Set down exactly, from the records below, the line with "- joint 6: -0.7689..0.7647" through the line with "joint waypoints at", and nothing else.

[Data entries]
○ ○ ○ ○

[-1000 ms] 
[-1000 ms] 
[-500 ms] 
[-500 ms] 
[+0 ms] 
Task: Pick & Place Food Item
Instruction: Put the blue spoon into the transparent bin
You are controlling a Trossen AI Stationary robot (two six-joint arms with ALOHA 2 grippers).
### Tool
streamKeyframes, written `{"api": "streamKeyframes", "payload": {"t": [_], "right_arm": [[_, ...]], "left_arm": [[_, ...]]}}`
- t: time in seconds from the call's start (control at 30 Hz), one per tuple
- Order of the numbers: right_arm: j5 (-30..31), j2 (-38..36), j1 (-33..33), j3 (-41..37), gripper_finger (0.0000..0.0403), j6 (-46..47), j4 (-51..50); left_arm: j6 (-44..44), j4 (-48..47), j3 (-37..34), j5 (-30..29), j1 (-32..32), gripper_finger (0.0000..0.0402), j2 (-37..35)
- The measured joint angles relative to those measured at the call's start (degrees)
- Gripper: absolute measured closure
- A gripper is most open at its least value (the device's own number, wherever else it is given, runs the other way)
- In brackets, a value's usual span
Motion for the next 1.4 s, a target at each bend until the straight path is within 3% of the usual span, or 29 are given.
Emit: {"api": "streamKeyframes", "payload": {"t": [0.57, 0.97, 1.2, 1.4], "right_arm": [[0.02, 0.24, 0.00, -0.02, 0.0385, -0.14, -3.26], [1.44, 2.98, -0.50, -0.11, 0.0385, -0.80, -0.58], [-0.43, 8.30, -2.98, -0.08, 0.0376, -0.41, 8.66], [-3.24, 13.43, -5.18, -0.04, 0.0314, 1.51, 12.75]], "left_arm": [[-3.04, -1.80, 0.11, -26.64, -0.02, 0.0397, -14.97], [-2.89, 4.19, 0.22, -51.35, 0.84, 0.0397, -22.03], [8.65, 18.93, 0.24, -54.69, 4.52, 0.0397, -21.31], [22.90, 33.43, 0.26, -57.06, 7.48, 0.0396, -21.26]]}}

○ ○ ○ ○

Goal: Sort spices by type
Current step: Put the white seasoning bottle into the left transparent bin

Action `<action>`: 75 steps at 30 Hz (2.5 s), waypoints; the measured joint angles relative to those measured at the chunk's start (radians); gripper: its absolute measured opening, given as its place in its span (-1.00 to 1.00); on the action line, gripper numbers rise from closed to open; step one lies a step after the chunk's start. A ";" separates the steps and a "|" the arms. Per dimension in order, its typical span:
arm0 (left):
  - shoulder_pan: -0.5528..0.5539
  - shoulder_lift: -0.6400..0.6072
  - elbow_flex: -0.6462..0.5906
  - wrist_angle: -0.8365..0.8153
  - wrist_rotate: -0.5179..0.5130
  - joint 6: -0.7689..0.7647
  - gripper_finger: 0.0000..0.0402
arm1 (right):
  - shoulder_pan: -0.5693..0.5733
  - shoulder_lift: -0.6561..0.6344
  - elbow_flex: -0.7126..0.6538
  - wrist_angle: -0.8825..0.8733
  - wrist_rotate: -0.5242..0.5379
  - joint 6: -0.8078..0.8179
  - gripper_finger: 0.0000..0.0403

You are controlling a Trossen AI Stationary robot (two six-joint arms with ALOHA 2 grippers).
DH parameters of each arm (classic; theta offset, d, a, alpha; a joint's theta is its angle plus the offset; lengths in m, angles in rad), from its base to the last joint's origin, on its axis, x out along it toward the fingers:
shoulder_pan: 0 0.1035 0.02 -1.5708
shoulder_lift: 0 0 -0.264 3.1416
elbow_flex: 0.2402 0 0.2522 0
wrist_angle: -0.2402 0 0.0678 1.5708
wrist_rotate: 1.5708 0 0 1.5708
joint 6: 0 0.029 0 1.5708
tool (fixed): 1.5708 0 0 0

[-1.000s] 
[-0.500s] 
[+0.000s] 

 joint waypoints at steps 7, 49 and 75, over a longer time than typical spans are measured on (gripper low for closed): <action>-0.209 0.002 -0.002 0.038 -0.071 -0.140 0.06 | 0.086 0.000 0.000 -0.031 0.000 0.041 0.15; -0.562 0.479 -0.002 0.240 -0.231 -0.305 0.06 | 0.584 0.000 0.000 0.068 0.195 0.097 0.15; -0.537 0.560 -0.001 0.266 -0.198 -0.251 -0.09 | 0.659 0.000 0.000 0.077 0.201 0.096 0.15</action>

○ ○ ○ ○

▶ [SOLUTION FOR THIS PROBLEM]
  - joint 6: -0.7689..0.7647
  - gripper_finger: 0.0000..0.0402
arm1 (right):
  - shoulder_pan: -0.5693..0.5733
  - shoulder_lift: -0.6561..0.6344
  - elbow_flex: -0.7126..0.6538
  - wrist_angle: -0.8825..0.8733
  - wrist_rotate: -0.5242..0.5379
  - joint 6: -0.8078..0.8179
  - gripper_finger: 0.0000..0.0403

You are controlling a Trossen AI Stationary robot (two six-joint arms with ALOHA 2 grippers).
DH parameters of each arm (classic; theta offset, d, a, alpha; a joint's theta is its angle plus the offset; lengths in m, angles in rad), from its base to the last joint's origin, on its axis, x out along it toward the fingers:
shoulder_pan: 0 0.1035 0.02 -1.5708
shoulder_lift: 0 0 -0.264 3.1416
elbow_flex: 0.2402 0 0.2522 0
wrist_angle: -0.2402 0 0.0678 1.5708
wrist_rotate: 1.5708 0 0 1.5708
joint 6: 0 0.029 0 1.5708
tool (fixed): 1.5708 0 0 0

[-1.000s] 
[-0.500s] 
[+0.000s] 

 joint waypoints at steps 7, 49 and 75, over a longer time than typical spans are measured on (gripper low for closed): <action>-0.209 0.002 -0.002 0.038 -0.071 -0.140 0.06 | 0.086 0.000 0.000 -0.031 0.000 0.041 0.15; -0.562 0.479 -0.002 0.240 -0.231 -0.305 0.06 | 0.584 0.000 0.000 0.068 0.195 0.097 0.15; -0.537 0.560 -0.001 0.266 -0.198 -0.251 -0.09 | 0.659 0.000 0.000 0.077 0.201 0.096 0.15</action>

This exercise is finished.